Non profit

Confindustria: «Pronti a valorizzare il servizio civile»

Intervista al vicepresidente di Confindustria Giovani, Vincenzo Caputo, che sottolinea «veniamo a contatto con il mondo del volontariato in più modi, e vediamo crescere la sua importanza sociale»

di Daniele Biella

«È ora di sedersi assieme attorno a un tavolo e capire come mondo aziendale e terzo settore possano capitalizzare ancor più di oggi le esperienze di volontariato e cittadinanza attiva, a cominciare dal servizio civile». Vincenzo Caputo, 39 anni, laureato in economia e commercio, imprenditore turistico e immobiliare e dalla scorsa primavera vicepresidente di Confindustria Giovani, è chiaro nel lanciare il suo messaggio. «Il nostro movimento di persone comprende 13mila giovani imprenditori, tra i 18 e i 40 anni, che hanno responsabilità dirette. Veniamo a contatto con il mondo del volontariato in più modi, e vediamo crescere la sua importanza sociale».

In che senso vede la crescita di importanza del volontariato, in rapporto al settore aziendale?
Nello scouting per cercare nuovo personale, nelle selezioni, si nota come chi abbia svolto esperienze di volontariato abbia una marcia in più nelle competenze trasversali, che chiamerei anche permanenti, nel senso che vengono acquisite con la quotidianità del servizio verso l’altro e non riguardanti il percorso di studi. Si tratta di competenze relazionali, di problem solving, di attenzione all’innovazione: quindi non si guarda all’aspetto superficiale della “bravura” di chi fa servizio al prossimo, quanto quali siano le capacità che sviluppa in quel contesto.

A che livelli di profondità è oggi lo scambio relazionale tra mondo aziendale e del volontariato?
È a buon livello di interazione ma è ora di compiere un passo fondamentale: trovarsi in modo formale per impostare un percorso tra aziende e terzo settore che porti a strutturare interventi e prassi virtuose. Dico questo perché vedo una forte maturità in questo senso nel non profit, e penso in primo luogo al servizio civile: i giovani si candidano a ogni tipo di progetto, dal settore dell’assistenza sanitaria alla tutela ambientale e del patrimonio, e sono portatori di un capitale umano che non bisogna assolutamente perdere una volta terminato il servizio.

Le aziende sono pronte anche a un cofinanziamento del servizio civile, per esempio?
Sì, ma solo se prima di noi c’è un interesse istituzionale in tal senso, in primis a livello di Unione Europea, poi statale.

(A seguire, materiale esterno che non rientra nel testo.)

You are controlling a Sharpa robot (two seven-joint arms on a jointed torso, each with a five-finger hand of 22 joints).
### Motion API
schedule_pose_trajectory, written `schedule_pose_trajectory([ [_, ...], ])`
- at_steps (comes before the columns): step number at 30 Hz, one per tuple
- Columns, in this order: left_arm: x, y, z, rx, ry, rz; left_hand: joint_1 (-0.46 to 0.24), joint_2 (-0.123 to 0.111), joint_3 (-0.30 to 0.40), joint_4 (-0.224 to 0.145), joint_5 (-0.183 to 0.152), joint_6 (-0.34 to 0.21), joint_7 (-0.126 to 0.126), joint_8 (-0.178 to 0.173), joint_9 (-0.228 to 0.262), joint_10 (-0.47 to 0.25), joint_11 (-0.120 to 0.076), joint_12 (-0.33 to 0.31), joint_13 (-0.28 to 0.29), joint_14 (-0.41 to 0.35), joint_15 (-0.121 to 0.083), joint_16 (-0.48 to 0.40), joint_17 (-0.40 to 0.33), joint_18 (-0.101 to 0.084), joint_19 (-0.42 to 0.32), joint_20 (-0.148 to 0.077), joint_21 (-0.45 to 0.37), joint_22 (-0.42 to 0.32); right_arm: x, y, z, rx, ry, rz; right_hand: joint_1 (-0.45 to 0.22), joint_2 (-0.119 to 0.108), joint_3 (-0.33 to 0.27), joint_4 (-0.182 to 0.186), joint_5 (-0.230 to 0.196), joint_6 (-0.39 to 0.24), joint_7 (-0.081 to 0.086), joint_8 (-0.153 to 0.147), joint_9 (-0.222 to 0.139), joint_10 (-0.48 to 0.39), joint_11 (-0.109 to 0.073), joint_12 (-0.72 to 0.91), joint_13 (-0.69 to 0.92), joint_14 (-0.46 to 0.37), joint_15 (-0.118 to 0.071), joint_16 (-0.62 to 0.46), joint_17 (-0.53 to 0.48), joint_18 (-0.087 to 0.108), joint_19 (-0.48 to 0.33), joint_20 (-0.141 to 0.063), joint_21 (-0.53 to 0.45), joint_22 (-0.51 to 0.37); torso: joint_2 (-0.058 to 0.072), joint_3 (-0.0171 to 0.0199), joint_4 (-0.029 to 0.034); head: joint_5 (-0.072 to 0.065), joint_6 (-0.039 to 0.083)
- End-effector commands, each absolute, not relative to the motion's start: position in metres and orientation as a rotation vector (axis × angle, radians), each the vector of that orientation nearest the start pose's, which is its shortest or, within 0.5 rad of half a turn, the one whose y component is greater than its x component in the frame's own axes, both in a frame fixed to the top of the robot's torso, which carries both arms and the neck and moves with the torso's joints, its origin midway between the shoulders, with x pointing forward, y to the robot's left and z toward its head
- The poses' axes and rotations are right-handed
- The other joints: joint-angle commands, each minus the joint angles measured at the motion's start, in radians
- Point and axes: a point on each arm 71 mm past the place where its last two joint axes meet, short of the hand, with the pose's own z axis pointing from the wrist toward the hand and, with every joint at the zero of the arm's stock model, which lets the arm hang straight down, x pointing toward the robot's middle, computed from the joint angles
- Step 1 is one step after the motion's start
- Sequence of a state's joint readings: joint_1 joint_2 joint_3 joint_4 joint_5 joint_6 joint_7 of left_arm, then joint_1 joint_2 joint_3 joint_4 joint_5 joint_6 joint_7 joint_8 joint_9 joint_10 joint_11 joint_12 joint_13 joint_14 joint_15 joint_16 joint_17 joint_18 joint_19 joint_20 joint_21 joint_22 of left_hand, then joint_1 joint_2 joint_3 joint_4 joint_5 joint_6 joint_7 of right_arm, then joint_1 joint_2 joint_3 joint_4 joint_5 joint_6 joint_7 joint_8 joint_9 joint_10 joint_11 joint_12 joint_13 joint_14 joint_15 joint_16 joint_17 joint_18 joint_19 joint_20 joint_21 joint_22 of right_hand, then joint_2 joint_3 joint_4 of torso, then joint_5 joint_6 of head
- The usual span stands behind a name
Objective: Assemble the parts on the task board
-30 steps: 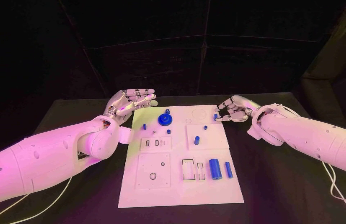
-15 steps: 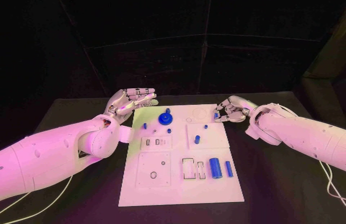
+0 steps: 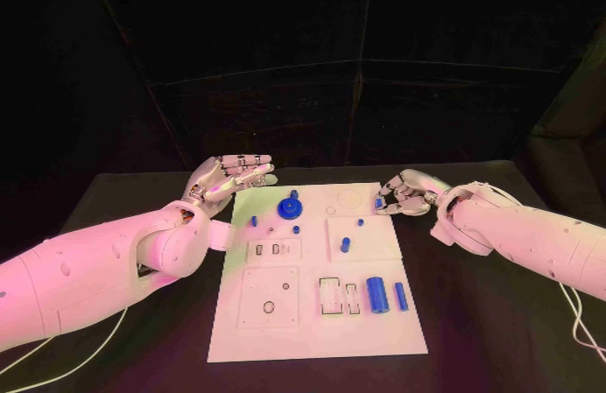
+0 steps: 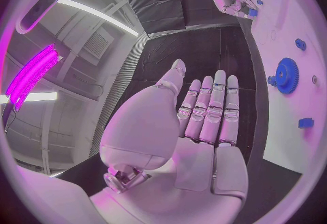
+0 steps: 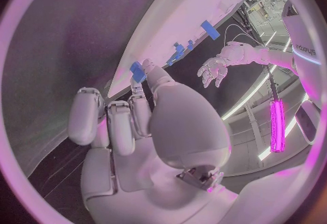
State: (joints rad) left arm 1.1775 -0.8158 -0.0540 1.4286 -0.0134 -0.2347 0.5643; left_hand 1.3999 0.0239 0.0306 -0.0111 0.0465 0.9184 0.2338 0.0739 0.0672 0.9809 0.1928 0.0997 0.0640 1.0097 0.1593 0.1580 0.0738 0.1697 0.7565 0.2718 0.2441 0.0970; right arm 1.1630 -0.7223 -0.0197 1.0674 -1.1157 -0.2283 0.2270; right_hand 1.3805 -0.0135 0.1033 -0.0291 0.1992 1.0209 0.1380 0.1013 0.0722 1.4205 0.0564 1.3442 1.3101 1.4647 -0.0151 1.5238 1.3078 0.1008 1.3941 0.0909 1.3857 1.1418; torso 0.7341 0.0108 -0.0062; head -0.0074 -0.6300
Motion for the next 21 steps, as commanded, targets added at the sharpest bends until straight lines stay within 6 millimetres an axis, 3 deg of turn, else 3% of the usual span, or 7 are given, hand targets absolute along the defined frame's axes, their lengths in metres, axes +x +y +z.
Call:
schedule_pose_trajectory([
  [1,0.499,0.221,-0.187,-1.014,1.295,-1.645,0.002,0.006,0.002,-0.005,0.001,0.009,0.011,-0.006,-0.001,0.007,0.002,-0.005,0.0,0.007,-0.001,-0.005,-0.001,0.014,0.007,0.003,-0.007,-0.002,0.548,-0.271,-0.22,0.115,1.712,0.764,0.0,0.015,0.011,-0.002,-0.006,0.015,-0.001,0.006,0.002,0.001,-0.008,0.0,0.025,0.08,-0.009,0.002,0.137,-0.018,0.002,-0.009,0.004,-0.001,0.0,0.0002,0.0006,-0.001,0.0],
  [13,0.5,0.221,-0.187,-1.014,1.295,-1.645,0.002,0.006,0.002,-0.005,0.001,0.009,0.011,-0.006,-0.001,0.007,0.002,-0.005,0.0,0.007,-0.001,-0.005,-0.001,0.014,0.007,0.003,-0.007,-0.002,0.547,-0.27,-0.214,0.116,1.624,0.755,0.015,0.072,0.093,-0.029,-0.052,0.098,-0.034,0.04,0.012,0.013,-0.035,0.009,0.037,0.083,-0.033,0.006,0.15,-0.02,0.009,-0.029,0.009,0.01,0.0,0.0011,-0.0001,-0.001,-0.001],
  [21,0.5,0.223,-0.187,-1.016,1.294,-1.639,0.002,0.006,0.002,-0.005,0.001,0.009,0.011,-0.006,-0.001,0.007,0.002,-0.005,0.0,0.007,-0.001,-0.005,-0.001,0.014,0.007,0.003,-0.007,-0.002,0.538,-0.264,-0.206,0.137,1.556,0.757,0.006,0.071,0.11,-0.036,-0.045,0.096,-0.034,0.037,0.011,0.015,-0.036,0.01,0.039,0.083,-0.035,0.005,0.149,-0.022,0.013,-0.033,0.012,0.017,-0.002,-0.0004,-0.0015,0.004,-0.001],
])
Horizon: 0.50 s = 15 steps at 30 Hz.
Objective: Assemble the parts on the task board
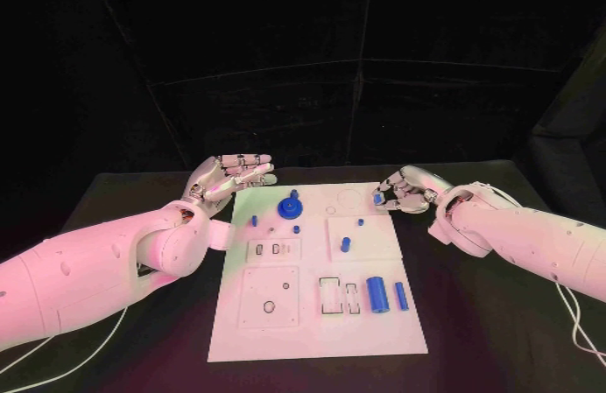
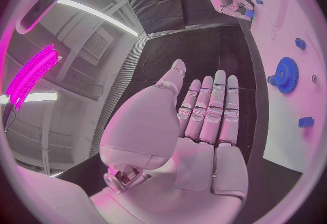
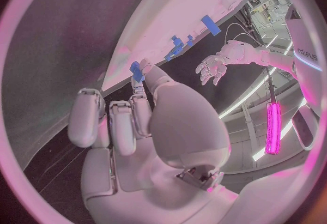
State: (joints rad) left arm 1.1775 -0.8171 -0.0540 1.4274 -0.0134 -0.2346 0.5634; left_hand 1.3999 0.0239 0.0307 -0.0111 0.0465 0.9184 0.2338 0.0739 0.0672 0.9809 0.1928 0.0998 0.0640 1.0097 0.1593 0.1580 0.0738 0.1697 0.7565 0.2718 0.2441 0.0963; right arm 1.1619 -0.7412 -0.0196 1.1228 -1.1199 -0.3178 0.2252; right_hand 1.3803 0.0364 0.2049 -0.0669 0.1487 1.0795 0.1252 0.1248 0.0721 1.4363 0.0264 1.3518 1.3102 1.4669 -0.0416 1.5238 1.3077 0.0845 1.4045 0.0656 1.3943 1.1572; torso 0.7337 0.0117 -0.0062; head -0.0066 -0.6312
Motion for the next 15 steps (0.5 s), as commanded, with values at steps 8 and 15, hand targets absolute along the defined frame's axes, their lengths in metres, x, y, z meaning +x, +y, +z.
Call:
schedule_pose_trajectory([
  [8,0.501,0.229,-0.187,-1.02,1.288,-1.618,0.003,0.007,0.003,-0.007,0.001,0.009,0.011,-0.006,-0.001,0.008,0.001,-0.006,0.0,0.008,-0.002,-0.006,-0.001,0.014,0.008,0.003,-0.007,-0.001,0.517,-0.233,-0.189,0.183,1.571,0.791,-0.009,0.011,0.019,-0.003,0.013,0.033,-0.019,0.009,0.01,-0.001,-0.005,0.001,0.039,0.081,-0.008,0.005,0.148,-0.006,0.005,-0.009,0.005,0.005,-0.007,-0.0064,-0.0004,0.007,0.0],
  [15,0.505,0.23,-0.189,-1.022,1.287,-1.608,0.003,0.008,0.003,-0.008,0.001,0.01,0.011,-0.006,-0.001,0.009,0.001,-0.006,0.0,0.009,-0.002,-0.006,-0.001,0.014,0.008,0.003,-0.007,-0.002,0.504,-0.175,-0.182,0.152,1.62,0.823,-0.02,0.009,0.026,-0.003,0.012,0.033,-0.019,0.007,0.009,-0.004,-0.005,-0.004,0.034,0.08,-0.008,0.003,0.144,-0.007,0.007,-0.009,0.006,0.007,-0.018,-0.0129,0.0034,0.017,-0.01],
])
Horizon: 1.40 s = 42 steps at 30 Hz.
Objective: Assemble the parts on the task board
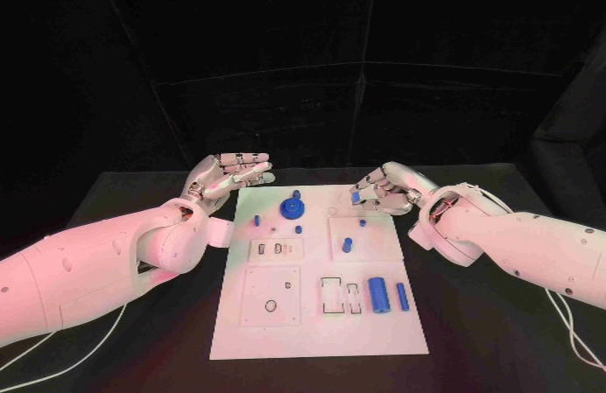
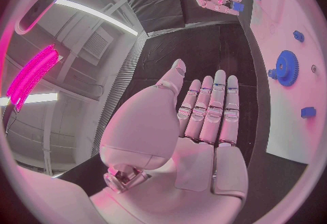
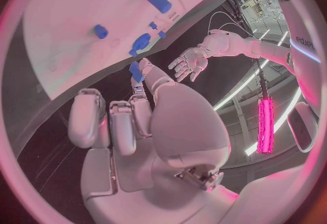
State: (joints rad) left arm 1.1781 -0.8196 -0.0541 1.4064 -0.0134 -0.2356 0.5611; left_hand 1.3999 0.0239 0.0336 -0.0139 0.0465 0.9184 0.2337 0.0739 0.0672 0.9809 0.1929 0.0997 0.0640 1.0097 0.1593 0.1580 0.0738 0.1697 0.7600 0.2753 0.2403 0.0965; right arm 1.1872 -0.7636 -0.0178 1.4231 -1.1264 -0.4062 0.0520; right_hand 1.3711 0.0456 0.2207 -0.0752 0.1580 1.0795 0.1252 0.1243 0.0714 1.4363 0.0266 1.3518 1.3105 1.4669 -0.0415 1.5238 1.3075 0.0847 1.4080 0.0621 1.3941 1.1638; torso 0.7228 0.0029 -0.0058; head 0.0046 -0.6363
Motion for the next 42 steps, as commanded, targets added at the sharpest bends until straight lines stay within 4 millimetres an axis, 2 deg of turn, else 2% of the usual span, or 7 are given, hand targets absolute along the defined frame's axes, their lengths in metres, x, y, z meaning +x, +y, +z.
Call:
schedule_pose_trajectory([
  [1,0.505,0.23,-0.189,-1.023,1.288,-1.607,0.003,0.008,0.0,-0.005,0.001,0.01,0.011,-0.006,-0.001,0.009,0.001,-0.006,0.0,0.009,-0.002,-0.006,-0.001,0.014,0.004,-0.001,-0.004,-0.002,0.503,-0.17,-0.182,0.145,1.623,0.826,-0.01,0.0,0.01,0.005,0.003,0.033,-0.019,0.008,0.01,-0.004,-0.005,-0.004,0.034,0.08,-0.008,0.003,0.144,-0.007,0.003,-0.005,0.006,0.0,-0.008,-0.005,0.0044,0.008,-0.006],
  [12,0.508,0.228,-0.19,-1.031,1.299,-1.597,-0.014,0.016,0.001,-0.018,0.001,0.035,0.0,-0.001,0.001,0.047,-0.013,-0.001,0.002,0.067,-0.021,0.015,0.008,0.016,0.069,-0.018,0.029,0.009,0.496,-0.096,-0.188,-0.018,1.666,0.814,-0.017,-0.004,0.018,0.002,-0.001,0.03,-0.017,0.004,0.008,-0.005,-0.004,-0.007,0.032,0.079,-0.008,0.001,0.14,-0.007,0.003,-0.005,0.006,0.0,-0.013,-0.0146,0.0137,0.032,-0.021],
  [14,0.508,0.227,-0.191,-1.032,1.302,-1.596,-0.018,0.017,0.001,-0.021,0.001,0.043,-0.003,0.0,0.001,0.06,-0.017,0.001,0.002,0.085,-0.027,0.022,0.012,0.016,0.083,-0.025,0.036,0.011,0.495,-0.088,-0.191,-0.031,1.676,0.805,-0.019,-0.004,0.019,0.002,-0.001,0.03,-0.017,0.004,0.008,-0.006,-0.004,-0.008,0.031,0.079,-0.007,0.001,0.14,-0.007,0.003,-0.005,0.006,0.0,-0.012,-0.0142,0.0133,0.035,-0.024],
  [15,0.508,0.227,-0.191,-1.033,1.303,-1.596,-0.019,0.018,0.001,-0.022,0.001,0.045,-0.004,0.001,0.001,0.063,-0.019,0.001,0.002,0.09,-0.029,0.023,0.014,0.016,0.088,-0.027,0.039,0.012,0.494,-0.084,-0.193,-0.038,1.681,0.801,-0.023,-0.004,0.022,0.002,-0.002,0.03,-0.017,0.003,0.008,-0.006,-0.003,-0.009,0.031,0.079,-0.007,0.0,0.138,-0.007,0.004,-0.005,0.006,0.001,-0.012,-0.0117,0.012,0.037,-0.025],
  [17,0.509,0.226,-0.191,-1.033,1.304,-1.595,-0.021,0.02,0.002,-0.023,0.001,0.049,-0.006,0.001,0.001,0.068,-0.021,0.001,0.002,0.096,-0.031,0.025,0.015,0.016,0.093,-0.029,0.041,0.013,0.493,-0.078,-0.196,-0.046,1.689,0.794,-0.027,-0.004,0.024,0.003,-0.003,0.029,-0.017,0.002,0.008,-0.007,-0.003,-0.011,0.029,0.078,-0.007,-0.001,0.136,-0.007,0.003,-0.005,0.006,0.0,-0.011,-0.0128,0.0124,0.038,-0.026],
  [29,0.509,0.225,-0.191,-1.035,1.307,-1.593,-0.026,0.023,0.003,-0.027,0.001,0.06,-0.011,0.002,0.001,0.084,-0.026,0.001,0.002,0.106,-0.036,0.026,0.018,0.015,0.103,-0.034,0.046,0.014,0.482,-0.06,-0.216,-0.087,1.729,0.78,-0.03,-0.005,0.025,0.003,-0.003,0.028,-0.017,0.001,0.007,-0.008,-0.003,-0.012,0.028,0.078,-0.007,-0.001,0.136,-0.007,0.004,-0.004,0.006,0.001,-0.011,-0.0085,0.0099,0.051,-0.033],
  [42,0.509,0.224,-0.191,-1.035,1.308,-1.596,-0.026,0.023,0.003,-0.027,0.001,0.061,-0.011,0.002,0.001,0.085,-0.026,0.001,0.002,0.106,-0.036,0.026,0.018,0.015,0.103,-0.034,0.046,0.014,0.476,-0.05,-0.23,-0.122,1.767,0.776,-0.033,-0.008,0.027,0.002,-0.004,0.029,-0.016,0.001,0.007,-0.007,-0.003,-0.011,0.029,0.078,-0.007,-0.001,0.136,-0.007,0.004,-0.004,0.006,0.001,-0.012,-0.0086,0.0104,0.056,-0.041],
])
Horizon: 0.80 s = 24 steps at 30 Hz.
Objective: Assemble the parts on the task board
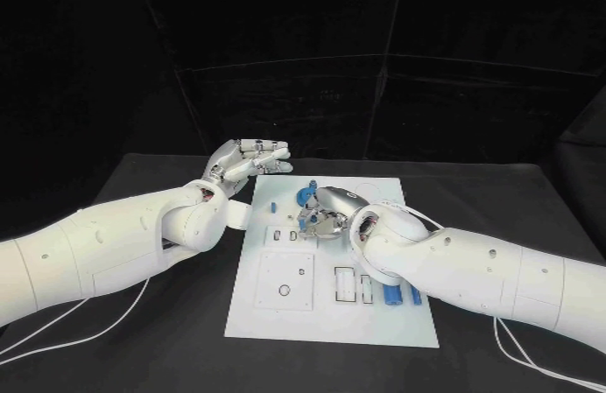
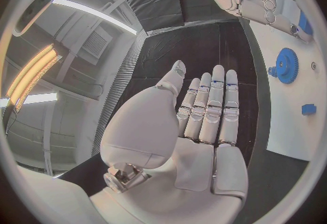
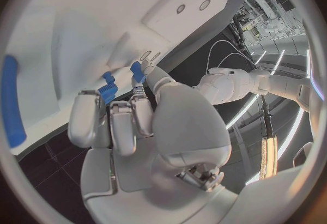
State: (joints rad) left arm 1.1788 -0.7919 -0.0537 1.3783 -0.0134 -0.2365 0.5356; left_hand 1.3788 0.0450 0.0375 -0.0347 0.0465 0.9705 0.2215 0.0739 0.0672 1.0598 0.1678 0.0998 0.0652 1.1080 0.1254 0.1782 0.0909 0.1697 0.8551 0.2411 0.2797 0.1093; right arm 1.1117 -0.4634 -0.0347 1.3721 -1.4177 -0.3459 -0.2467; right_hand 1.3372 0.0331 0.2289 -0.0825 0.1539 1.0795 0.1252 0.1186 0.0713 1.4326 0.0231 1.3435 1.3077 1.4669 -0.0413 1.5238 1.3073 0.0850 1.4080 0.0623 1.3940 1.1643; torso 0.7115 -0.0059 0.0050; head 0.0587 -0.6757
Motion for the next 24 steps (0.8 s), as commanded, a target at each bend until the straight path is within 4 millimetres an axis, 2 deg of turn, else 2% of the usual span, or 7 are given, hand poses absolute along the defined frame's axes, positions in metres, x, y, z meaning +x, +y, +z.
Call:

In un percorso comune le imprese sarebbero oggi pronte a collaborare per la valorizzazione di tutte le esperienze di servizio civile dei singoli territori.

Vede il servizio civile come un’esperienza di lavoro?
La vedo come una forte palestra di esperienza lavorativa. Penso a una delle ultime iniziative, ovvero i 140 giovani in servizio nel bando dedicato a Expo 2015: hanno operato per sei mesi a stretto contatto con persone di 81 Paesi diversi, e ora si trovano con un bagaglio di competenze spendibili in più direzioni, con una creatività che sicuramente hanno sviluppato. Il fatto che ora, nella seconda parte del loro servizio, vadano nelle scuole a raccontare l’impatto dei temi dell’Esposizione universale sulla società, è un’azione molto positiva.

Si parla oramai da tempo, e su più livelli – di società civile come governativo – di Scu, Servizio civile universale, ovvero accessibile a chiunque lo voglia fare. Cosa ne pensa?
Ho studiato la bozza del Disegno di legge delega in materia, e sono molto favorevole all’idea del Servizio civile universale. Almeno 100mila giovani sarebbe pronti a farlo: ora la coperta economica è corta, a quanto ho potuto vedere, ma uno sforzo maggiore in tale direzione va fatto, perché stiamo parlando di uno strumento importante per tutta la società, che anche noi come mondo impresariale accogliamo con grande apertura e interesse.